Advanced machine learning models offer a promising alternative, leveraging large datasets and complex algorithms to identify patterns and interactions among clinical and laboratory variables that traditional approaches might overlook.
Accurate prediction can help tailor early intervention strategies and implement more effective alternative treatments for high-risk patients9. Previous efforts to develop predictive models for IVIG resistance after a single dose have yielded inconsistent results, further emphasizing the need for innovative approaches.
This study aims to address this gap by utilizing advanced machine learning models to predict resistance to two consecutive IVIG treatments, thereby enhancing personalized treatment strategies for KD patients10.
Methods
Ethical approval and data availability
This study was approved by the Institutional Review Board of [Insert Institution Name] (Approval number: Seoul National University Hospital is No. 1612-071-813). All methods were carried out in accordance with relevant guidelines and regulations. Informed consent was obtained from all subjects and/or their legal guardians. The data used in this study were sourced from the 9th National Kawasaki Disease Patient Survey conducted by the Korean Kawasaki Disease Society. The dataset used and analyzed during the current study is available from the corresponding author upon reasonable request.
Study patients
We analyzed the medical records of 15,378 children from the ninth triennial nationwide questionnaire survey (2015–2017) conducted by the Korean Society of Kawasaki Disease. This survey involved 98 hospitals with residency programs and 108 community-based children’s hospitals without residency programs. This is the most recent national survey conducted on KD in Korea11.

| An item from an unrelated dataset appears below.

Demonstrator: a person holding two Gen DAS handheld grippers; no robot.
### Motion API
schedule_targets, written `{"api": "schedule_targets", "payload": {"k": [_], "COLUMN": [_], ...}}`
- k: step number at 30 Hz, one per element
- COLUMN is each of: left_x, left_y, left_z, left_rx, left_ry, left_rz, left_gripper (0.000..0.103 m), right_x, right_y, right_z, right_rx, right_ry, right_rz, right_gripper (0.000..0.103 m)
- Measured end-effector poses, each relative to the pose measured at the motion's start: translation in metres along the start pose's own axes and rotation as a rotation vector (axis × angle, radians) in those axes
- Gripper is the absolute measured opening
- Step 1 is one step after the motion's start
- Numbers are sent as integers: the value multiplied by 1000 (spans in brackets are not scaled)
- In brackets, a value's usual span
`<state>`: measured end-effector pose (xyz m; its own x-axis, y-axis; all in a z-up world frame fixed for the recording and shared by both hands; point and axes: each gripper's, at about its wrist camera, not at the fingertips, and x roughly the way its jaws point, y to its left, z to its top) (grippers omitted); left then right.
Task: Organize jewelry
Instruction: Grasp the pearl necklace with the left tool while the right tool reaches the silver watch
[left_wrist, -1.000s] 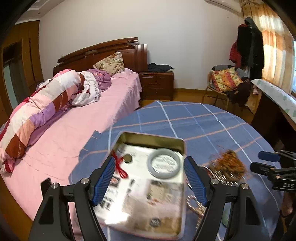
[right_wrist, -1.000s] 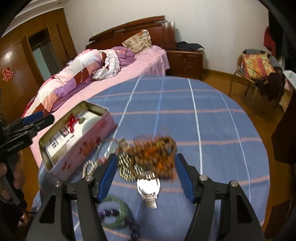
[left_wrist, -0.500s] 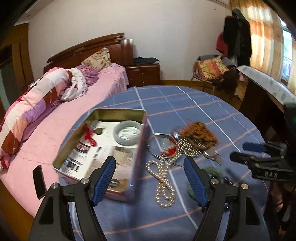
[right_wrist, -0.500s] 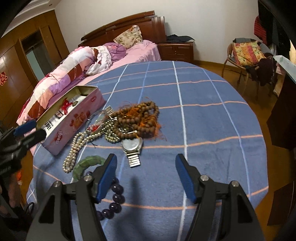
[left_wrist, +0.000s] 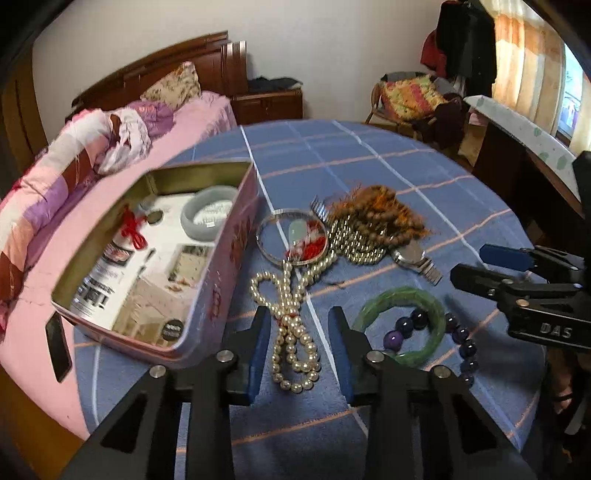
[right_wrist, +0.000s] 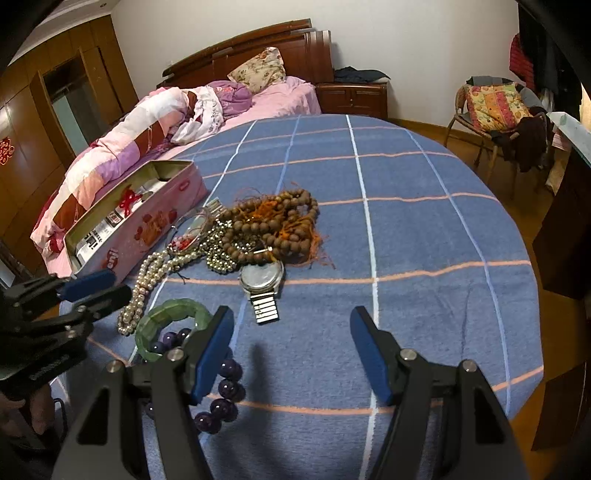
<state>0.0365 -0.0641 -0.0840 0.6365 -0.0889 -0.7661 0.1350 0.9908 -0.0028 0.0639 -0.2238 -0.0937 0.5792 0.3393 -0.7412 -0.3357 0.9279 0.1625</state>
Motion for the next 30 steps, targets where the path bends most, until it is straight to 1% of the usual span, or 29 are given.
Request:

Diagnosis and treatment of Kawasaki disease
KD was diagnosed and treated according to the American Heart Association guidelines, which include fever with at least 4 of the following 5 features: polymorphous exanthema, changes in the extremities, changes in the lips and mouth, or non-purulent cervical lymphadenopathy12. Initial treatment involved IVIG (2 g/kg/day) infused over 10–12 h with 30–50 mg/kg aspirin. Laboratory tests were performed on admission and 48 h after IVIG treatment. A body temperature below 37.5 °C was considered afebrile13.
IVIG resistance
Primary IVIG resistance was defined as a fever (body temperature of 38.0 °C or higher) persisting for more than 36 h after the first IVIG course14. Secondary IVIG resistance was defined as a fever following the second IVIG infusion that required further treatment as judged by the clinician. Most patient resistant to the second IVIG dose received pulse methylprednisolone therapy (15–30 mg/kg) for 3 days15 or infliximab infusion16.
Coronary artery dilatation (CAD)
CAD was defined using two criteria depending on the hospital’s preference: (1) an internal diameter of 3 mm (< 5 years) or 4 mm (> 5 years) based on Japanese Ministry of Health guidelines17 or (2) American Heart Association guidelines using a BSA-adjusted z-score system where a z-score of ≥ + 2.5 SD indicated abnormality18. A giant aneurysm was defined as a diameter greater than 8 mm or a z-score greater than 1019.

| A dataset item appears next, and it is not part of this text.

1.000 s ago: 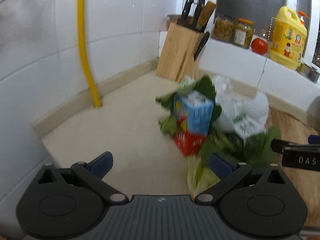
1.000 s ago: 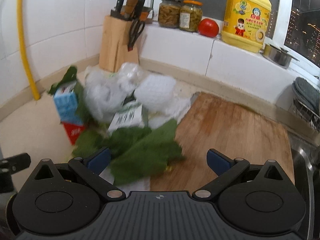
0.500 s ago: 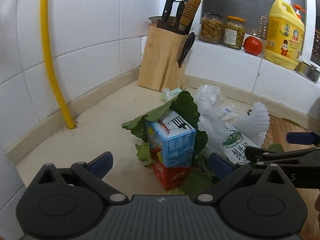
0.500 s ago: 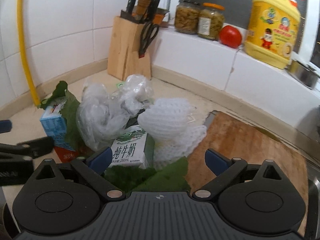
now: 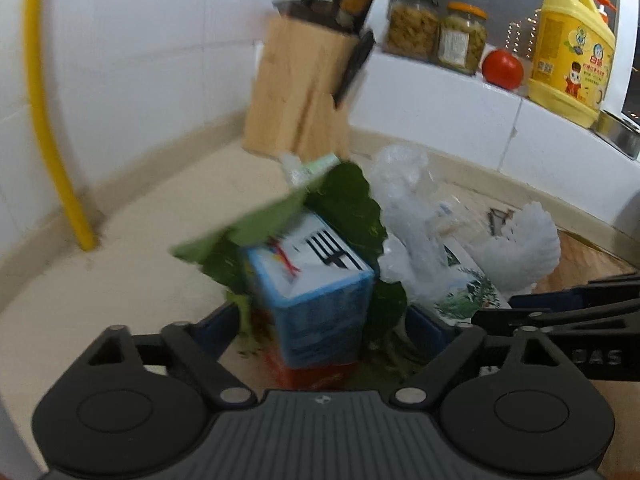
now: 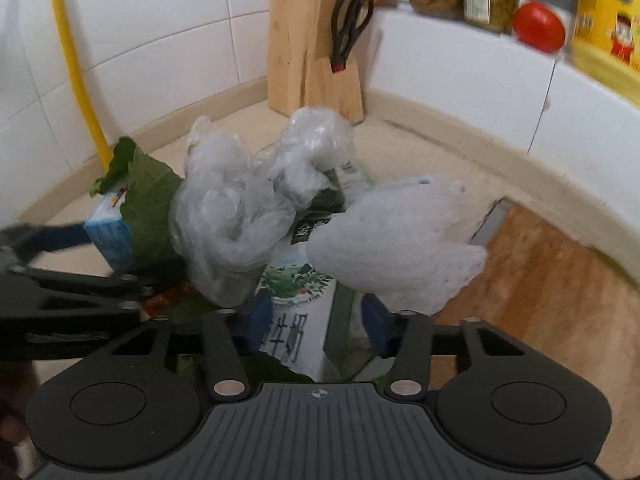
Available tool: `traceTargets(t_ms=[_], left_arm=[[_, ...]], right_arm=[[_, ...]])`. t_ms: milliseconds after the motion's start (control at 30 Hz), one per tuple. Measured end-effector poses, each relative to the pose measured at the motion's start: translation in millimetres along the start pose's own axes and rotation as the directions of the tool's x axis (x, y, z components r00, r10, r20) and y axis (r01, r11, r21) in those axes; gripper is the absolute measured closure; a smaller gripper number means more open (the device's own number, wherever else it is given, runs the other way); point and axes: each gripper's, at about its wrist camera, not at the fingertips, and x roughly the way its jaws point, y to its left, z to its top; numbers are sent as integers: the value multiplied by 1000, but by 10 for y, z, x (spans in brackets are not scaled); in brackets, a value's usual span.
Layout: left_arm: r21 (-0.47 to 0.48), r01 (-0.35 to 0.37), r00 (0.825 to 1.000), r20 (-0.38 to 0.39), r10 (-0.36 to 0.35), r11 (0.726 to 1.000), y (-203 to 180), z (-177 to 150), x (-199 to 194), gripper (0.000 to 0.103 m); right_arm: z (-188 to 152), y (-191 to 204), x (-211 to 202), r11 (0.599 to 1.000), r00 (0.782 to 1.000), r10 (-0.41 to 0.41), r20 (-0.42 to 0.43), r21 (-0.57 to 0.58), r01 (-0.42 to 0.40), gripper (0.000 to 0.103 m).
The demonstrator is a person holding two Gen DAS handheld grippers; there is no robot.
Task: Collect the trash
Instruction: 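Grasp the blue-red juice carton with the left tool while the right tool grasps the white milk carton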
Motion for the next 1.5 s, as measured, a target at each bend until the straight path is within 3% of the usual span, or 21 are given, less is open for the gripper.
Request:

Model development and validation
For data preparation, out of 14,805 cases, 1,663 cases with the outcome of resistance to the second-line treatment recorded were initially selected. After excluding cases with outliers or missing values, 968 cases were analyzed. Among these, 721 were labeled as not resistant and 247 as resistant to the second dose of IVIG. Statistical analysis was conducted on both continuous and categorical data. For continuous variables, the mean and standard deviation were calculated for each outcome, and p-values were determined. For categorical variables, the frequency and proportion of the input variables when the outcome was resistance were calculated along with p-values.

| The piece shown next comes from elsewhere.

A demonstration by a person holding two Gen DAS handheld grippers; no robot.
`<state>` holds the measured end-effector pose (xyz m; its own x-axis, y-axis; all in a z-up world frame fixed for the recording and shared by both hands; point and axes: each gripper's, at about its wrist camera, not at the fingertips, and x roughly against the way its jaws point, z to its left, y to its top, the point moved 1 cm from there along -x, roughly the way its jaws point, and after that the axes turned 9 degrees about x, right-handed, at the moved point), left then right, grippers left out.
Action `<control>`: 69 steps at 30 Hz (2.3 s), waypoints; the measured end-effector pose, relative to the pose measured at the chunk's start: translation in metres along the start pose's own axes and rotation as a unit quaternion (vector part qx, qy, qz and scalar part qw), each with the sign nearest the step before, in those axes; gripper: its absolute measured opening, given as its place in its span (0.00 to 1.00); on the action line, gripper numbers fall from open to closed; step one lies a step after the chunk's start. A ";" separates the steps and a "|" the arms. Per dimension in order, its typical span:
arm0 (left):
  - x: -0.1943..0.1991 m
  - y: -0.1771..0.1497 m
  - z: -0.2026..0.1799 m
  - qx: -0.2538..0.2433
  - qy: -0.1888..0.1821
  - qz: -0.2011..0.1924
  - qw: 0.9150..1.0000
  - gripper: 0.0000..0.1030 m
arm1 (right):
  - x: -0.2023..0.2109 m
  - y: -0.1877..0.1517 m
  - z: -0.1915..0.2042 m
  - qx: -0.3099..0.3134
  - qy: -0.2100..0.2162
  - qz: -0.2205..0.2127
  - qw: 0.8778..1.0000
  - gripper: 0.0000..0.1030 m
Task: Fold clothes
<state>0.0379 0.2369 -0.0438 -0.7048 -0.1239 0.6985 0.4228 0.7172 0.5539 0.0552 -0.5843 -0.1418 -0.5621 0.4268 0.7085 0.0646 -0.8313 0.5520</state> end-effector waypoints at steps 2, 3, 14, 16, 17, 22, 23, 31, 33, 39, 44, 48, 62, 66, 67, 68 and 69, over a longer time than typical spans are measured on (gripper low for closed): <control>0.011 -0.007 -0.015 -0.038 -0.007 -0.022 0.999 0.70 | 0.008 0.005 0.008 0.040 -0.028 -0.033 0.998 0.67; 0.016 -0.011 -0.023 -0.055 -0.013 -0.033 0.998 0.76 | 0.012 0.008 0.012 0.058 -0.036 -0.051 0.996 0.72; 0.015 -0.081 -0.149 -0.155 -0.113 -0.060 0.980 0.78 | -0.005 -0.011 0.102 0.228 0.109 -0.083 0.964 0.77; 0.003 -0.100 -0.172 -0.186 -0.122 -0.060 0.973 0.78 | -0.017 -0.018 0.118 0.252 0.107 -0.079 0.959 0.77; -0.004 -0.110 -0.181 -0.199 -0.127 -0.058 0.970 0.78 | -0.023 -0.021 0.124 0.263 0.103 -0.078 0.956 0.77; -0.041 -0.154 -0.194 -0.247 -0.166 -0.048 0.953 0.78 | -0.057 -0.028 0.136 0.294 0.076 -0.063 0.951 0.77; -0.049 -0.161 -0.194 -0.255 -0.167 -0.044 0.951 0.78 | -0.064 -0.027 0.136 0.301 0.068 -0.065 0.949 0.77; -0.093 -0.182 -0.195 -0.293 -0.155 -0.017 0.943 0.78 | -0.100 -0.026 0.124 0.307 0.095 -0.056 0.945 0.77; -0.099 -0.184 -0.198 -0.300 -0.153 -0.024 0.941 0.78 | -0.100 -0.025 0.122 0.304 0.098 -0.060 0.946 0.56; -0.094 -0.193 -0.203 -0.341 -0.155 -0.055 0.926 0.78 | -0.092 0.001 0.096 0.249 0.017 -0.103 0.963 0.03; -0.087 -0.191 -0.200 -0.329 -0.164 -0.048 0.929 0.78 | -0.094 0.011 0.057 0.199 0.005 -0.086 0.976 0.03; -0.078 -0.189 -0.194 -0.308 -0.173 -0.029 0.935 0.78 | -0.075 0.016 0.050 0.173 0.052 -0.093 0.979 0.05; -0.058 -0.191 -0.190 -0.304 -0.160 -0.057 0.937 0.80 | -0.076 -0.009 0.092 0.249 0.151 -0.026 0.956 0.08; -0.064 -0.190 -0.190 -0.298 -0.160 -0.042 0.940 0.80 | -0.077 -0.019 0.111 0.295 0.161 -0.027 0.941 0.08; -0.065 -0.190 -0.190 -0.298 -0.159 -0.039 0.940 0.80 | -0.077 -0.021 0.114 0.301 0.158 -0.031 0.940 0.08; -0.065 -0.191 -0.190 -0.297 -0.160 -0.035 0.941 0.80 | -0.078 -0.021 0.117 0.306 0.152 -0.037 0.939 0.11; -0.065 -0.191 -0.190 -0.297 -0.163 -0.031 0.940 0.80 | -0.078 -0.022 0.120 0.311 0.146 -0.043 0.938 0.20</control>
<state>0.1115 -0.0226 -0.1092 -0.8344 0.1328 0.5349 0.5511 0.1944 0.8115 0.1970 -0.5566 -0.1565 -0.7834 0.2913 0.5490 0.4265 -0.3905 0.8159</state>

Using Python 3.9, various models were developed: Logistic Regression (LR), Multi-Layer Perceptron (MLP), Random Forest (RF), CATBoost, Explainable Boosting Machine (EBM), and Gradient Boosting Machine (GBM). Data preprocessing included mean imputation for continuous variables, default value substitution for categorical variables, and capping outliers at three standard deviations from the mean. The dataset was split into training and evaluation sets in an 80:20 ratios, maintaining the balance of negative and positive cases. Both subsets were normalized using the Standard Scaler method, and class imbalance was addressed by applying the Synthetic Minority Over-Sampling Technique (SMOTE). SMOTE is a method used to balance class distributions by generating synthetic samples for the minority class. It works by creating new instances that lie along the line segments between existing minority class samples, which helps improve model performance when predicting rare outcomes.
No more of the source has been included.